As an ever-increasing number of capital markets professionals jump ship to chase opportunities at competing firms, dot coms or startups, Credit Suisse First Boston is trying to throw a monkey wrench in the process to retain its employees.
Attempting to slow the outflow of human resources, Credit Suisse First Boston late last month unveiled some new policies to its employees in an internal memo titled "Making CSFB a Better Place to Work."
The reasons for the hemorrhaging is actually quite clear, says Alicia Whitaker, a managing director at CSFB who has been hired to spearhead the bank's employee retention initiative.
"The people who are leaving, they're typically young people - the generation X and generation Y - people at the analyst and associate levels. [These people] watched their parents - the baby boomers - sacrifice their families for their careers."
But the younger generation does not necessarily want to make those same sacrifices, Whitaker said. "[For them,] the question is where can I maximize my wealth and still have the life and the career that I want - what is the right career choice?"

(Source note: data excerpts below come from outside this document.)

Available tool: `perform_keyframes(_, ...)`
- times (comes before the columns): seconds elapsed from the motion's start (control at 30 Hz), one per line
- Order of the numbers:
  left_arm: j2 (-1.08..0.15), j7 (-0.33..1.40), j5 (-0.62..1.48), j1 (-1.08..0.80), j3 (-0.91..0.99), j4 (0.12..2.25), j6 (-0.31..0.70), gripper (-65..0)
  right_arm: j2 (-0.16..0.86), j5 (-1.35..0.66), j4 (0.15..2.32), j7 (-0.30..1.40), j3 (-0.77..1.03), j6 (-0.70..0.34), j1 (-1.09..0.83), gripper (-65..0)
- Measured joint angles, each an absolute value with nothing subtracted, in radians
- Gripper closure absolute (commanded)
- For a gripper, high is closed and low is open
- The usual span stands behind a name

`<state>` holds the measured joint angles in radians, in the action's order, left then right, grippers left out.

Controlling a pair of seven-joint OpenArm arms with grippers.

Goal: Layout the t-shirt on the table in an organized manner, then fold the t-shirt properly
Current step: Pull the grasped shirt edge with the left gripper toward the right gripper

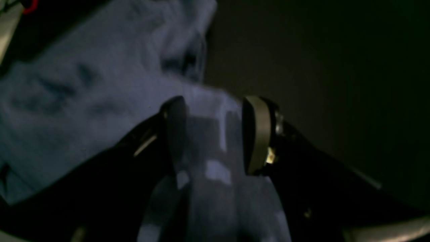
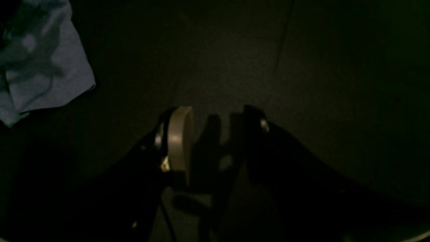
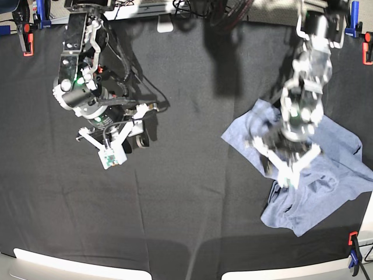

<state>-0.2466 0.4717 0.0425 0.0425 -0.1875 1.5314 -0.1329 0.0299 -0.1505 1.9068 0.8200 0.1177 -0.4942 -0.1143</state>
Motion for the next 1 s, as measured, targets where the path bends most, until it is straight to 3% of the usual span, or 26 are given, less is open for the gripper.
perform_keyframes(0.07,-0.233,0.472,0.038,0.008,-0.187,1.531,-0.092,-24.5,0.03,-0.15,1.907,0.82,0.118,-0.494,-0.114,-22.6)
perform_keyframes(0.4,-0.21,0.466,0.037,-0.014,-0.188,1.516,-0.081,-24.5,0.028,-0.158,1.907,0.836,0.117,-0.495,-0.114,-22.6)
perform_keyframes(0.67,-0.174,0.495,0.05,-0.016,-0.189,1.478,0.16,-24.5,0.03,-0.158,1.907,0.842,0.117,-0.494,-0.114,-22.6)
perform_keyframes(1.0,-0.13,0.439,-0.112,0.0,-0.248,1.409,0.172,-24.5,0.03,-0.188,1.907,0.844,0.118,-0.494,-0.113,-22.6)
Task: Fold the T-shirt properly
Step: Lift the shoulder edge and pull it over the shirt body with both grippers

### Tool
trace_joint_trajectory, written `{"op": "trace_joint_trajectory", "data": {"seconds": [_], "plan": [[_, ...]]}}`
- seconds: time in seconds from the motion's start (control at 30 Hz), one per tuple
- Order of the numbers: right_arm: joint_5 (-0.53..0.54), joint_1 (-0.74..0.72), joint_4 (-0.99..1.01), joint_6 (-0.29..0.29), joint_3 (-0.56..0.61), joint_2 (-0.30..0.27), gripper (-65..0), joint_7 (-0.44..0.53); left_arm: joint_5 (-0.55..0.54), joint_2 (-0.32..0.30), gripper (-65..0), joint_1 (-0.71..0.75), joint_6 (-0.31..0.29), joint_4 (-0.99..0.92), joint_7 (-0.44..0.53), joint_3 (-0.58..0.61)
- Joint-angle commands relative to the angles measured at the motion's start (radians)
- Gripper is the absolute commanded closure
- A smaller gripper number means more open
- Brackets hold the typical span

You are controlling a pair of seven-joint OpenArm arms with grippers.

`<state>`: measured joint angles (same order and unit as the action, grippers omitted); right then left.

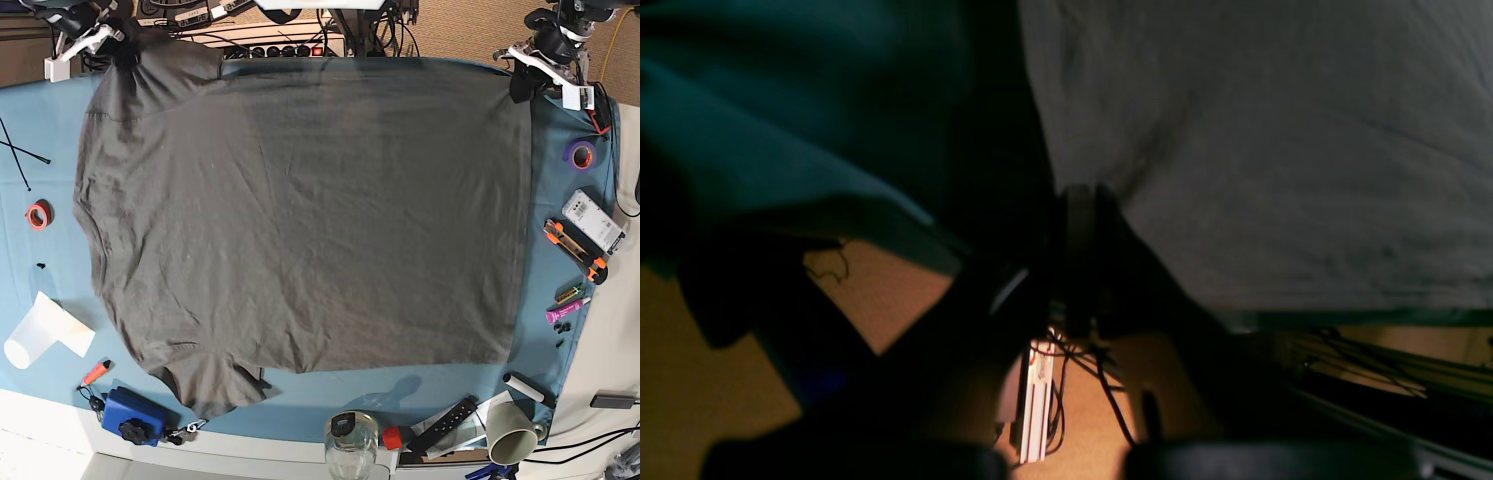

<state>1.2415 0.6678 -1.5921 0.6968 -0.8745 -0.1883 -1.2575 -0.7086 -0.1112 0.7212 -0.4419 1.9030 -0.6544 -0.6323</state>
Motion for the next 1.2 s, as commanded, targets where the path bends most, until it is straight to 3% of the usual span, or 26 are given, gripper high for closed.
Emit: {"op": "trace_joint_trajectory", "data": {"seconds": [0.0, 0.23, 0.73, 0.93, 1.17], "plan": [[0.031, 0.021, -0.014, 0.001, -0.023, -0.016, 0.0, -0.005, -0.01, -0.008, 0.0, 0.023, -0.003, 0.017, 0.015, -0.008], [0.092, 0.036, -0.099, 0.001, -0.138, -0.018, 0.0, -0.058, -0.01, -0.008, 0.0, 0.049, -0.004, 0.017, 0.01, -0.039], [0.093, -0.016, -0.123, 0.001, -0.139, -0.025, 0.0, -0.052, -0.025, -0.008, 0.0, 0.007, -0.002, 0.035, 0.006, -0.047], [0.067, -0.06, -0.123, 0.001, -0.139, -0.026, 0.0, -0.045, -0.024, -0.008, 0.0, 0.007, 0.052, 0.074, -0.003, -0.047], [0.066, -0.097, -0.123, 0.001, -0.132, -0.026, 0.0, -0.039, 0.013, -0.008, 0.0, 0.007, 0.056, 0.144, 0.0, -0.047]]}}
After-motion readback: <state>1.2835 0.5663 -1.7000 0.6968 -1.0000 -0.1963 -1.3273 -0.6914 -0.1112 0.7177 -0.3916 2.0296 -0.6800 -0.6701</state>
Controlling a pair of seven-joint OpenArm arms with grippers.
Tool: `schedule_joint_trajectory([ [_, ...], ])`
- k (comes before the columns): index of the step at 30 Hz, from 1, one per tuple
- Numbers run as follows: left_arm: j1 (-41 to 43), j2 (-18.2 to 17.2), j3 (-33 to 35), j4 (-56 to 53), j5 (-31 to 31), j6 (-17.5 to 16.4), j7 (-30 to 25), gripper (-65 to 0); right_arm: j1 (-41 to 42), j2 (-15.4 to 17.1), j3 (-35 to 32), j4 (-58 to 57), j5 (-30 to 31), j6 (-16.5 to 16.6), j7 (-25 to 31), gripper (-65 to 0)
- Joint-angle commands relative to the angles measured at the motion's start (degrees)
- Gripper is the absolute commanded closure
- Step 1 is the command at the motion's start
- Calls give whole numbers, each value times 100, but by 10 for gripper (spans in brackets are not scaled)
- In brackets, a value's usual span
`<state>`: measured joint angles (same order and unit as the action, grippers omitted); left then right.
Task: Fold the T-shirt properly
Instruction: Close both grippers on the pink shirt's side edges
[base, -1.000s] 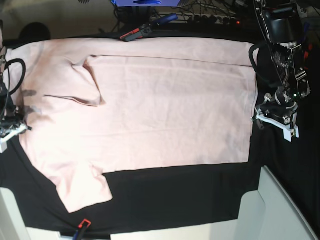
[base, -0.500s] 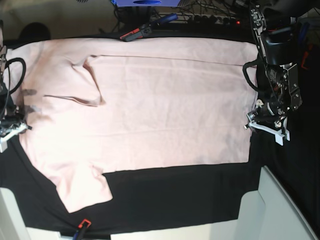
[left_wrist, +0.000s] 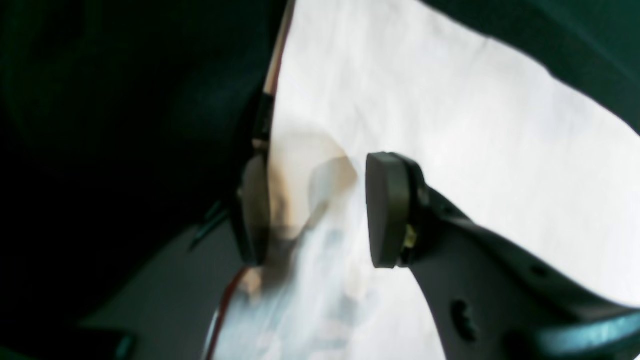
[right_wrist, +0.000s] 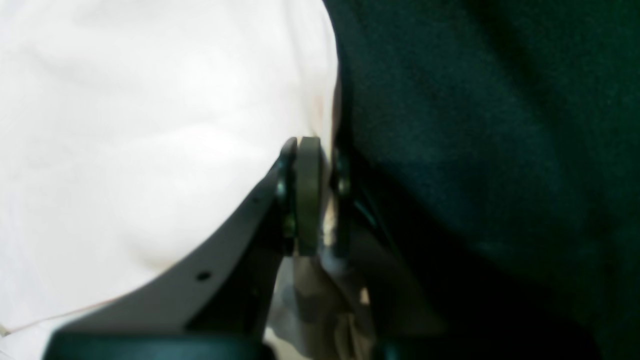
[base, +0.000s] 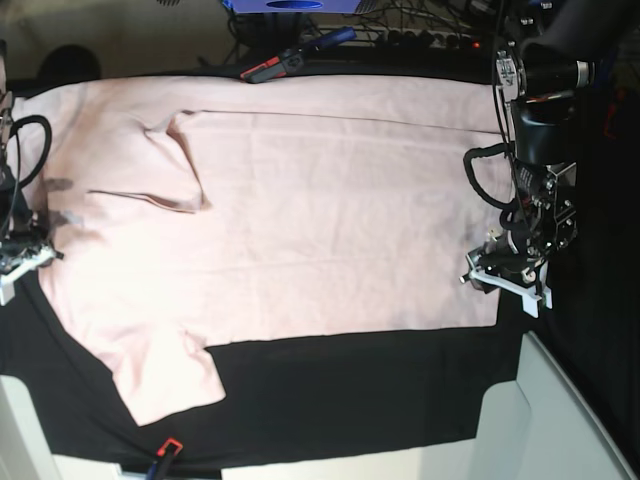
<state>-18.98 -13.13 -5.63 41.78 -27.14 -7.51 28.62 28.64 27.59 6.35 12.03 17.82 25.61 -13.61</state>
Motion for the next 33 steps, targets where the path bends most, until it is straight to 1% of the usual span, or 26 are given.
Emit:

Thus, CSFB is not only increasing the base salary of their junior analysts [see chart], the bank is also offering a flexible work schedule, more time off, sabbaticals and fast-track promotions, among other things. All this is in addition to the full-time casual dress code and other perks already implemented.
The idea, said Whitaker, is to alleviate the three main concerns younger employees have, which are compensation, career development and life style.
"HR people probably had these ideas for years, but now there's an urgency and a need. Ten years ago, we made all the rules and you had to follow them. [Now,] firms that want to retain people have to address all three issues."
Highlights of the New Policies
Starting on April 28, CSFB has been allowing employees to adjust their work week according to their and the group's needs, including telecommuting one day a week.
Contrary to expectations, the first person to take advantage of this policy was a male employee, who is spending the off days with his daughter, noted Whitaker.
"Banking, like accounting, has not been known for encouraging flexibility. But this has had to change because of the war for talent' and the need to make our industry as well as our firm attractive to women and men who want to have a career and a life."
For many women in banking, who are coming out of business schools in their late 20s and early 30s, the flexible work policy speaks to their needs "because their peak years for career building and for having families often coincide," said Whitaker.
Employees are also getting more time off for special events, such as having a child or getting married. Male employees can get a week of paid time off if they are expecting a child or adopting one, and they are entitled to six weeks off if they are the primary caretaker.
On the other hand, those getting married will get an additional week of paid vacation time for their honeymoons. The response has been so positive that one CSFB employee jokes: "Some of us are even thinking of getting married a second time."
But perhaps best of all, the bank is offering employees with at least five years of service a chance to take up to three months on sabbaticals. While the first month is all paid, employees will receive 80% pay during the second month and 60% in the third month.
"We have to see how it works. Who knows if it will be successful or not," Whitaker said of this new program, which she believes is the first in the industry. "If our long-term goal is to keep people, to keep them from walking out the door, this is necessary."
Finally, in a new policy shift announced on May 9, junior analysts are eligible for promotion to associates only after two years, based upon merit, instead of the norm of three years.
"[Usually,] there is a very strong pressure to promote people with their class," said Whitaker. "In investment banking, it's typical that people progress with their class. Everyone under managing director positions move together."
Senior Management Counts
"[We've found] that the most important point in an intense environment [like banking] is for the boss to be supportive," said Whitaker. "[So we] wrote to our managing directors and talked about their taking flexible attitudes [toward work]."
For the new policies to be successful, CSFB is counting on its senior management, who have had vastly different experiences than their younger charges, to put the guidelines into practice.
That's because many of these older bankers still see work as their top priority. With their dissimilar set of values and culture, where 18-hour days and six-day weeks are the standard, they will need to be encouraged to see things from another perspective.
But they probably won't embrace the changes for themselves. When it comes to personally taking advantage of some of these offers, one managing director said he probably won't. "To me, [the issues raised by the younger staff] are not a problem."
Nonetheless, he believes the policies are a good for the employees, and especially for their morale. "Why would you ever hold back if it means keeping your people happy?"
"What we do day-to-day in our work environment is as important as what we have in our policies," Whitaker stresses. "We have credibility if people see our managers using good judgement to meet people's needs."